If you were off somewhere living the good life on this holiday weekend Sunday, you missed a great time. It turns out that, regardless of what anyone else may think, the person taking charge in the wake of Joe and Laura’s departure? Clare Bates, age 3.
Thanks to BC’s intervention, however, we did manage to have some discussion Sunday on theology and N.T. Wright. (By the way, Clare keeps saying, “the park was closed. That’s just rude!” which has got to be her quoting BC.)
Since we knew a bunch of people were OOT, I didn’t want to cover new material. So I thought it might be good to pause and talk about what we’ve covered so far. But it’s also been a couple weeks since our last Wright class, so I knew we would need some other way to get back into it. I figured it might work to talk a bit about systematic theology, what I like about what I do, and what that has to do with N.T. Wright. It was maybe a good idea, but we didn’t really get to the Wright stuff. (I had a hard time focusing on what I was doing with all the toddlerish whining and shrieking and everything.)
So here’s a quick sketch of what we did cover in our brief discussion:
definitions for theology: theos=God, ology=study of; God-talk (a sort of literal definition, one of my favorites); and the classic St. Anselm, “faith seeking understanding.”
But what is “systematic theology?” Systematic theology focuses on the connections between doctrines–looks at Christian faith as a “system” in which everything is interconnected.

JTB's quick and dirty systematic theology chart
What you see above is a little sketch I made of the seven traditional loci of theological reflection. The -ologies translate into God, Christ, Holy Spirit, Humanity, Church, Salvation, and “end-times” (in quotes because I hate this phrase, hijacked as it is by the Left Behinders). What’s important about the chart are the connections between the loci–although, I’d like to point out, there are more connections to be made, and your lines of connection might be different than mine. It might be fun to make your own (and if you want to use the nifty bubble chart like I did, you can go to bubble.us for a free online concept mapping tool).
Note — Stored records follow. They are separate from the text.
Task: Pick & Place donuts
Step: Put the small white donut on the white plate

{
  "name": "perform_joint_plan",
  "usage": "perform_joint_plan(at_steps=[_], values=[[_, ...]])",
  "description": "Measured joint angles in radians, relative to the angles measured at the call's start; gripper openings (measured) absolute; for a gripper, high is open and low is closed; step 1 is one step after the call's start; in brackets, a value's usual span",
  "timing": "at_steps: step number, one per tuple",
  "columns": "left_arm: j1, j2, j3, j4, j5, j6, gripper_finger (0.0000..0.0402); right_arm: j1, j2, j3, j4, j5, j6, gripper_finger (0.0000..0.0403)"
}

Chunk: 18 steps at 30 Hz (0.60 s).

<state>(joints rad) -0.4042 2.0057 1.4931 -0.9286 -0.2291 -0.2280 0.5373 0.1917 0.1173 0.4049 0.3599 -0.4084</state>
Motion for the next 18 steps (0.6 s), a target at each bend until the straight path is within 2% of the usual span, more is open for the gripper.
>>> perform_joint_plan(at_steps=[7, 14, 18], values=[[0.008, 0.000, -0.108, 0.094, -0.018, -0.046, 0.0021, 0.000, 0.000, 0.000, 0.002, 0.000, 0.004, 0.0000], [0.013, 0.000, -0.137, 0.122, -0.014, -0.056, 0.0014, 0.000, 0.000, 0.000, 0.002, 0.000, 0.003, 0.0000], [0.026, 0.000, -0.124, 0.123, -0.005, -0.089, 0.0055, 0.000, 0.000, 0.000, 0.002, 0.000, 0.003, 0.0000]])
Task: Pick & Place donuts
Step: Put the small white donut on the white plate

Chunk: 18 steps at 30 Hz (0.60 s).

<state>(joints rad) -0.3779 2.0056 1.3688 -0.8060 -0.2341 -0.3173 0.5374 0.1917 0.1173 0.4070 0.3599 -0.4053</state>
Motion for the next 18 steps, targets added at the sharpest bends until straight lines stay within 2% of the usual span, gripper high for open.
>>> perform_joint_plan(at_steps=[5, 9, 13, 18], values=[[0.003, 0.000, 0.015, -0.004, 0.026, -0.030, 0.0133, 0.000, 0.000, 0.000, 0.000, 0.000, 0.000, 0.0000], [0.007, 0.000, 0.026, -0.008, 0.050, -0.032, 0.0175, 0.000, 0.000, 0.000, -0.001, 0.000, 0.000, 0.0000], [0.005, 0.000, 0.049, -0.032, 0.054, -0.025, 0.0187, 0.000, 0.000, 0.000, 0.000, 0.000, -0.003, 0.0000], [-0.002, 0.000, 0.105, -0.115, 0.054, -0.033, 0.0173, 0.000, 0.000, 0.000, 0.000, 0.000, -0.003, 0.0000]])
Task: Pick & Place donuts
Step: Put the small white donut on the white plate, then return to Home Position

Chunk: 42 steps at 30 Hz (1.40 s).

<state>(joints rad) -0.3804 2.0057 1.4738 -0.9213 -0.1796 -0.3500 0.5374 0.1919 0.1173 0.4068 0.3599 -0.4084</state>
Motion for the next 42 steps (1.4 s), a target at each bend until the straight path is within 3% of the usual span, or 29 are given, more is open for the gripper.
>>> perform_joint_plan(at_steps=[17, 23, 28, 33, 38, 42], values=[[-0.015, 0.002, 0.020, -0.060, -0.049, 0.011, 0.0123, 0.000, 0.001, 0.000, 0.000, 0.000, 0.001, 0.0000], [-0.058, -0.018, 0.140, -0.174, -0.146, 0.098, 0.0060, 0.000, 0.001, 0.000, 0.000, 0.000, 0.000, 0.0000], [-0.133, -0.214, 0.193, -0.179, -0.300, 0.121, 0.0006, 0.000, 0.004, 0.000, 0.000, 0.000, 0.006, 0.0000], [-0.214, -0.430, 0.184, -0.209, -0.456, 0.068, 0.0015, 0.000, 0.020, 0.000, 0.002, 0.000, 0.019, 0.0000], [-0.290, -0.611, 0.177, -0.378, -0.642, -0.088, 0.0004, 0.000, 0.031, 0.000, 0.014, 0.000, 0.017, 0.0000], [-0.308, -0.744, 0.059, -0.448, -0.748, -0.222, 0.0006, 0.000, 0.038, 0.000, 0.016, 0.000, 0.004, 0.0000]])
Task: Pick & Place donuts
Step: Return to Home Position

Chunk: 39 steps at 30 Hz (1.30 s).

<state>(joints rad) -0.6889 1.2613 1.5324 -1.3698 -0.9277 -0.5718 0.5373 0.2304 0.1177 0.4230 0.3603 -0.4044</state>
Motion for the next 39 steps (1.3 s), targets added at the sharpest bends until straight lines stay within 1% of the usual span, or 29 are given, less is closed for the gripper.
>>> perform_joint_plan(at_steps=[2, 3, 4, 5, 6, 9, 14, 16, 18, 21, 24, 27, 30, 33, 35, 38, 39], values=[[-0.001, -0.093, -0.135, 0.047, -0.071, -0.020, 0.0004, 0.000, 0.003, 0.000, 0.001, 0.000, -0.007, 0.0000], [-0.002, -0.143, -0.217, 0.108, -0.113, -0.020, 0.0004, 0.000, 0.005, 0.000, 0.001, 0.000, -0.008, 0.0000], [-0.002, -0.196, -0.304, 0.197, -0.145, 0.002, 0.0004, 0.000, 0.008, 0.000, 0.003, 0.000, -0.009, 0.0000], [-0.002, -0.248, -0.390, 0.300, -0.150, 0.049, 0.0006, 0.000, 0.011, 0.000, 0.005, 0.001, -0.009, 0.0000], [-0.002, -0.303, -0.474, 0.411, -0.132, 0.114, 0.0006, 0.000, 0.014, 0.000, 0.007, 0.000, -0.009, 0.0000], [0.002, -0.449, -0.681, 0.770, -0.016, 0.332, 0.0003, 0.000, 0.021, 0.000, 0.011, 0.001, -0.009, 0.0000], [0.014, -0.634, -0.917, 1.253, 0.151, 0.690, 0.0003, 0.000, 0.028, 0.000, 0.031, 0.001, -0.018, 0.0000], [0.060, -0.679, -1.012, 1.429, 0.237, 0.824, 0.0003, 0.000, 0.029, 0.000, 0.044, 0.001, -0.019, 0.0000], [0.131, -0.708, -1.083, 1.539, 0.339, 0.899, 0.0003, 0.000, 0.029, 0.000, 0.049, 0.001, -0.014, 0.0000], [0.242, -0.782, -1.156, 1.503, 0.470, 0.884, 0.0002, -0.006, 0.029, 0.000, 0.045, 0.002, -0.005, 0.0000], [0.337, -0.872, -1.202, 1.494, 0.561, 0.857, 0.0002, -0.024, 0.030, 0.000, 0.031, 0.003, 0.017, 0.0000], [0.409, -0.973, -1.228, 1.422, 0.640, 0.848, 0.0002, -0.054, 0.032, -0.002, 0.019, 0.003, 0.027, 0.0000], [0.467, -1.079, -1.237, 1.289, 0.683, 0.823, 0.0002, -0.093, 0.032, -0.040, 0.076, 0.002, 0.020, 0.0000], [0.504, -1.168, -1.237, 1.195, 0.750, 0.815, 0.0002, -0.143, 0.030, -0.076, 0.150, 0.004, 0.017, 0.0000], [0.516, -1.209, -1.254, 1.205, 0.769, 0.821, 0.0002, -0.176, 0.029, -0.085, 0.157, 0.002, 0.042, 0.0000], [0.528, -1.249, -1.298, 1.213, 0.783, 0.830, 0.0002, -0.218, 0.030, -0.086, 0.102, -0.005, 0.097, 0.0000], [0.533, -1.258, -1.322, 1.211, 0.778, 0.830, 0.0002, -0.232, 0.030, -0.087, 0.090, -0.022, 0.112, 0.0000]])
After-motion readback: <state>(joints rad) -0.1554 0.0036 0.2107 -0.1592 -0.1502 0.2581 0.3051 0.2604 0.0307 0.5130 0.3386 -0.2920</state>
So the point is, what we believe about, say, the church (ecclesiology), connects to our notions of salvation (soteriology) and to our beliefs about Christ (Christology). And what we say about Christ–at the core of the Christian faith–has implications for everything else: our ideas about who God is, how the Spirit works, what human beings are/should be, what/how salvation does, what the church is and what the church should be doing, and what God intends as the end (in both senses, end of time and end-as-purpose) of the world.
So this is what I do all day. Contemplate how these ideas interact, and how changing our God-talk on one point impacts our faith on some other point, or possibly all other points. (Specifically, what happens when “cyborg” becomes part of our God-talk? But I’ll not pursue this now…:) If it sounds lonely, well, it kindof is. If it sounds boring, well, I don’t think so, but then again, this is my own weird vocation, and I prefer concepts to people anyhow. (Except for CCfB people. Of course.)
As I said yesterday, we’re a curious bunch so I don’t have to make a case for using our brains in church or thinking about faith or the value of asking hard questions. We’re sort of all about that. And because that’s true we also know that you can never stop with just one hard question. Instead that first hard question—if you’re really serious about it—is like your brain’s gateway drug into the hard core addiction of systematic theology. And it doesn’t matter what exactly that first question is, whether it’s “does God really exist” or “why do bad things happen” or “are they just BSing me with this Intelligent Design thing because evolution actually seems sort of reasonable” or whatever. All questions lead to all other questions.
So how does this lead back to our discussion of N.T. Wright’s Surprised by Hope? Well, the subtitle of the book is: “Rethinking Heaven, the Resurrection, and the Mission of the Church.” What Wright is doing, at least in part, is following the lines of connection between specific doctrines that give us this peculiar Christian notion of hope. What is heaven? That’s an eschatological question, but it’s answered best, in Wright’s opinion, but going to soteriology–the doctrine of resurrection. So Wright follows the systematic connections from this after-life, end-times question to a question about what does it mean to be saved, to be resurrected? And there, he talks about the importance of bodily resurrection–following the lines of connection further, to theological anthropology, arguing that part of what it means to be human is to be embodied. So there is a connection between heaven/hell and our ideas of afterlife and endtimes to our notions of salvation and resurrection, and these notions also tell us what it means to have been created human by God. (This is about where we’re at in our study.) And finally, Wright will move to what I like to call the “so-what” question: what does this mean for us right now, for how we live our lives individually and communally, as the church? So a final connection is made, to a doctrine of the church’s mission (ecclesiology).
If you’re feeling a little dizzy…that’s quite a lot of ground to cover, really. And skipping from one doctrine to another can be disconcerting, if the lines of connection aren’t clear pathways to follow. So my hope was that if we could map some of this out, we could more easily follow along with Wright as he moves from a consideration of resurrection, to what it means to be human, to Christ’s person and work, to a re-worked notion of heaven and afterlife, to a so-what notion of the nature and mission of the church in this world.